Friday, January 29, 2021

Remote Jury Selection


Rayvid's Jury Selection Platform Under Construction

Online jury selection looks like it is here to stay. During the pandemic, jury trials have been conducted remotely via Zoom. In King County, Washington, the Superior Court began with bench trials over Zoom and by the beginning of 2021 had conducted 100 of them. Then, the court started holding virtual civil jury trials. For all of these trials, the jurors remained at home and the other participants were either all or partially remote. Washington federal courts also began remote trials.

Not only is the court system evolving to accommodate conducting remote jury trials but also industry is adapting and evolving. A leader in this endeavor is Rayvid. Rayvid’s website explains:
 “Rayvid was founded at the start of the pandemic by former business and technical leaders from Amazon, Expedia and Google because we believe that the right technology can create a more equitable, efficient and accessible legal system.

“More people in the world now have access to the internet than to justice. This has been exacerbated by social distancing and quarantine but the underlying opportunity for justice to be more democratic will not disappear with a vaccine.”

Working with King County Superior Court, Rayvid has been constructing a jury selection platform. I watched an early mock jury selection using Rayvid. My Seattle University Law School students served as prospective jurors and veteran trial lawyers conducted voir dire with a King County Superior Court Judge presiding. All of the participants in the jury selection exercise were either at home or in an office. Rayvid has built its site specifically for jury selection. To view a video of the platform click here.

Remote jury selection has obvious benefits for both the court and the prospective jurors. Above all else it saves time and money. Jurors no longer need lose time at work to traipse downtown, park, and go to the courthouse where they sit for hours waiting to be sent out to a courtroom where they may never serve because they were excused during the jury selection process. It can involve more citizens in the jury selection process. As Rayvid points out, in Los Angeles county, 90 percent ignore their jury summons.

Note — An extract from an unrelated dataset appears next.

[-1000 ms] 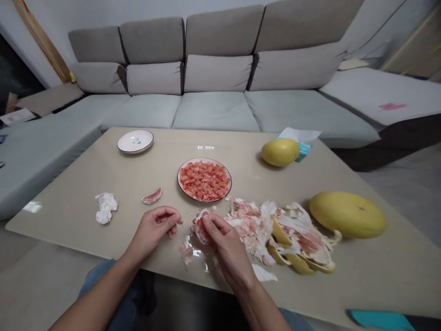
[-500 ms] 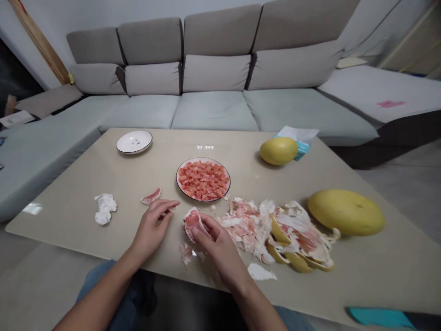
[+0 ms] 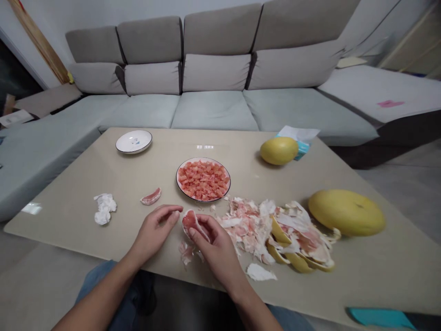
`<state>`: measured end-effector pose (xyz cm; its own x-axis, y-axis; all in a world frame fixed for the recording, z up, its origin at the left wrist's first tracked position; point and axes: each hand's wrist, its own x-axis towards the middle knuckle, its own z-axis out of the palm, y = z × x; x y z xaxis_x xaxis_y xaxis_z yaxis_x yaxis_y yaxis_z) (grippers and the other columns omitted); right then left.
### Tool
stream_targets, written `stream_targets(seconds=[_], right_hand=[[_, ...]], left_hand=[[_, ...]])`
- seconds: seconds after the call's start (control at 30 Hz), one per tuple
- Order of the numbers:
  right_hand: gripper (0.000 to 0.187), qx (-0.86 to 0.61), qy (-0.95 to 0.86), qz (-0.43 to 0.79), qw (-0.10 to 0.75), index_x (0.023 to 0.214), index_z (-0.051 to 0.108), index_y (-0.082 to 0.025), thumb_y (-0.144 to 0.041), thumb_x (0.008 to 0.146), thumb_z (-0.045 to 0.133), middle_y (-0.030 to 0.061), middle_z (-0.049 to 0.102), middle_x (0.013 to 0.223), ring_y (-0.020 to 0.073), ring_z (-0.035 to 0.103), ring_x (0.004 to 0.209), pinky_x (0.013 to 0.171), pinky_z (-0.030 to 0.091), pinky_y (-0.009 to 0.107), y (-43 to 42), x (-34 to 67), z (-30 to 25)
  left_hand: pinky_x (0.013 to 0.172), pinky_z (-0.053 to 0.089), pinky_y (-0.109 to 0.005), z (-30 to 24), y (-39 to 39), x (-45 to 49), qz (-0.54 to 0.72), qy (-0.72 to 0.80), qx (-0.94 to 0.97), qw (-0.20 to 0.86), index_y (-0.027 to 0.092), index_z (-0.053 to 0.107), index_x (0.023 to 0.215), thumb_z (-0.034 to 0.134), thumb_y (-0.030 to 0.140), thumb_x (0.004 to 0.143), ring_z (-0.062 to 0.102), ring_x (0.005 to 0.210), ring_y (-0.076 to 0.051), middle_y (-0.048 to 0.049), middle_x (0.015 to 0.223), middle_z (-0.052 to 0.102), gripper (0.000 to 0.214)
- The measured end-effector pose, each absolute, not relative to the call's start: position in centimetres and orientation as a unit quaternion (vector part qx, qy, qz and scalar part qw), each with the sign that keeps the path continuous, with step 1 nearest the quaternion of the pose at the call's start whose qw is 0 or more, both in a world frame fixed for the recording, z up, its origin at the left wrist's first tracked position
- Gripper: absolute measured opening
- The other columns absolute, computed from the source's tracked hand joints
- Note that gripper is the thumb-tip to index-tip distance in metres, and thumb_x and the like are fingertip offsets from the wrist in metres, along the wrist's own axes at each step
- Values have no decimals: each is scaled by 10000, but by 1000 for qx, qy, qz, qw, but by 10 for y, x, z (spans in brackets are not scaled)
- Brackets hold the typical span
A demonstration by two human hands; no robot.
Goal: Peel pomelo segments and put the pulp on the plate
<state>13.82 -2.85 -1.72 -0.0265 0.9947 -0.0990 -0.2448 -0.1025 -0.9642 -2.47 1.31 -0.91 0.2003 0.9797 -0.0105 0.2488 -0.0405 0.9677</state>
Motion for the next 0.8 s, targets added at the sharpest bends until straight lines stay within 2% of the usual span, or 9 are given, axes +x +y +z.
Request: stream_targets(seconds=[0.1, 0.2, 0.33, 0.43, 0.57, 0.7, 0.8], right_hand=[[216, -448, -393, 594, 540, 999, 657, -222, -323, 810, 686, 49, 707, 1042, 230, 649, 1029, 915, 499, 345, -29, 138, -17], [199, -460, -422, 564, 541, 993, 695, -220, -332, 831, 664, 63, 693, 1058, 234, 641, 1024, 906, 503, 354, -29, 139, -17], [169, -516, -498, 442, 538, 962, 740, -229, -304, 861, 627, 75, 662, 1051, 228, 610, 1026, 896, 486, 347, -28, 144, -15], [144, -549, -532, 388, 514, 915, 740, -220, -287, 860, 626, 62, 691, 936, 208, 632, 894, 798, 494, 318, -28, 149, -12], [128, -568, -547, 365, 495, 831, 731, -198, -268, 845, 625, 41, 693, 798, 172, 615, 707, 640, 473, 270, -29, 150, -11], [146, -578, -548, 360, 486, 809, 738, -179, -266, 821, 621, 36, 680, 735, 155, 581, 626, 571, 448, 249, -29, 149, -11], [159, -584, -540, 373, 478, 798, 745, -171, -281, 800, 630, 36, 682, 708, 147, 565, 590, 542, 439, 240, -28, 148, -11]], left_hand=[[920, 505, -357, -10, 6, -14, 344, 437, 528, 642, 210, 643, 1179, 663, 358, 837, 668, 998, -235, -88, 1145, 704, 373], [914, 507, -343, -11, 1, -7, 347, 402, 490, 691, 186, 647, 1162, 714, 330, 799, 681, 966, -225, -83, 1091, 721, 397], [908, 505, -318, -11, 2, -7, 378, 432, 494, 652, 158, 705, 1015, 733, 315, 773, 671, 976, -228, -76, 1018, 736, 289], [848, 522, -283, -11, 3, -9, 396, 472, 526, 586, 160, 701, 956, 712, 296, 789, 666, 936, -209, -55, 955, 727, 216], [808, 538, -273, -12, 1, -9, 386, 482, 562, 550, 160, 685, 975, 676, 268, 808, 654, 935, -204, -60, 974, 695, 199], [788, 548, -276, -13, -2, -9, 371, 476, 630, 489, 167, 701, 986, 650, 239, 821, 632, 941, -203, -70, 986, 656, 187], [731, 568, -268, -14, -3, -9, 375, 474, 631, 487, 184, 704, 992, 645, 245, 823, 629, 949, -209, -75, 1013, 635, 189]])
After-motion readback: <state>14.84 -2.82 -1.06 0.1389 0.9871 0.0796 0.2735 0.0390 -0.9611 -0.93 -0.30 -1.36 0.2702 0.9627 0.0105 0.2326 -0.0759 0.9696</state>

Thomas O’Toole, my co-author of Jury Selection Handbook: The Nuts and Bolts of Effective Jury Selection, along with Kevin Boully discussed remote trials in an article entitled “The Impact of Remote Trials on Jury Decision Making” (King Count Bar Bulletin January 2021). They wrote, “Zoom fundamentally changes the nature of the interaction between attorneys and jurors, making it much more difficult to build rapport.” Making a personal connection through a computer screen is just one aspect of remote jury selection that trial lawyers will need to adjust to. As the article points out, lawyers who are accustomed to moving around a courtroom and dramatically gesturing will have to consider how to adapt so as to be effective when they are viewed on a screen. While these and other differences from in-person jury selection are important for effective trial advocacy, the benefits of remote jury selection seem to outweigh them. 

When normalcy returns and trials return to the courtroom, it is hard to believe that the jury selection process will return to what it was. Remote jury selection saves both the court and prospective jurors time and money.